### REQUIREMENT
Produce an exact copy of the first line of the data below and each line after it, please, up to and including the one with "The normal of".
..........
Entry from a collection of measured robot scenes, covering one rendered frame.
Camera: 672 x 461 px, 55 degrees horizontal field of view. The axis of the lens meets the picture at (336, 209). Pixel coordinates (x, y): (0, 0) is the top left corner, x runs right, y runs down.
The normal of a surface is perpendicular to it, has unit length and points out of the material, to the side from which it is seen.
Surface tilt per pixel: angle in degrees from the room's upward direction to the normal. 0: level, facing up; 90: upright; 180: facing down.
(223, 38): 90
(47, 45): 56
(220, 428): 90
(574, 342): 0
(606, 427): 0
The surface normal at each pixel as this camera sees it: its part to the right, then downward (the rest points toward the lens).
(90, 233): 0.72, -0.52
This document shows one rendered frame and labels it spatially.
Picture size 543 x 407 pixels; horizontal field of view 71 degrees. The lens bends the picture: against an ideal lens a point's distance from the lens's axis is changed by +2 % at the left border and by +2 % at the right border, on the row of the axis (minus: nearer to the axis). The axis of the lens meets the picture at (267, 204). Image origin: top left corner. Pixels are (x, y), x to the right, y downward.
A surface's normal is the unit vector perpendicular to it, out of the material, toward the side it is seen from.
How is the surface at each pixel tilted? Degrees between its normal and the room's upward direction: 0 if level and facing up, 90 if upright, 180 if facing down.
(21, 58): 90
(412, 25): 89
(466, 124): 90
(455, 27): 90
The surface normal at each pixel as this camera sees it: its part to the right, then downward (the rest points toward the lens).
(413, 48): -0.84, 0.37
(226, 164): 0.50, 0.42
..........
### WRITTEN SOLUTION
Entry from a collection of measured robot scenes, covering one rendered frame.
Camera: 672 x 461 px, 55 degrees horizontal field of view. The axis of the lens meets the picture at (336, 209). Pixel coordinates (x, y): (0, 0) is the top left corner, x runs right, y runs down.
The normal of a surface is perpendicular to it, has unit length and points out of the material, to the side from which it is seen.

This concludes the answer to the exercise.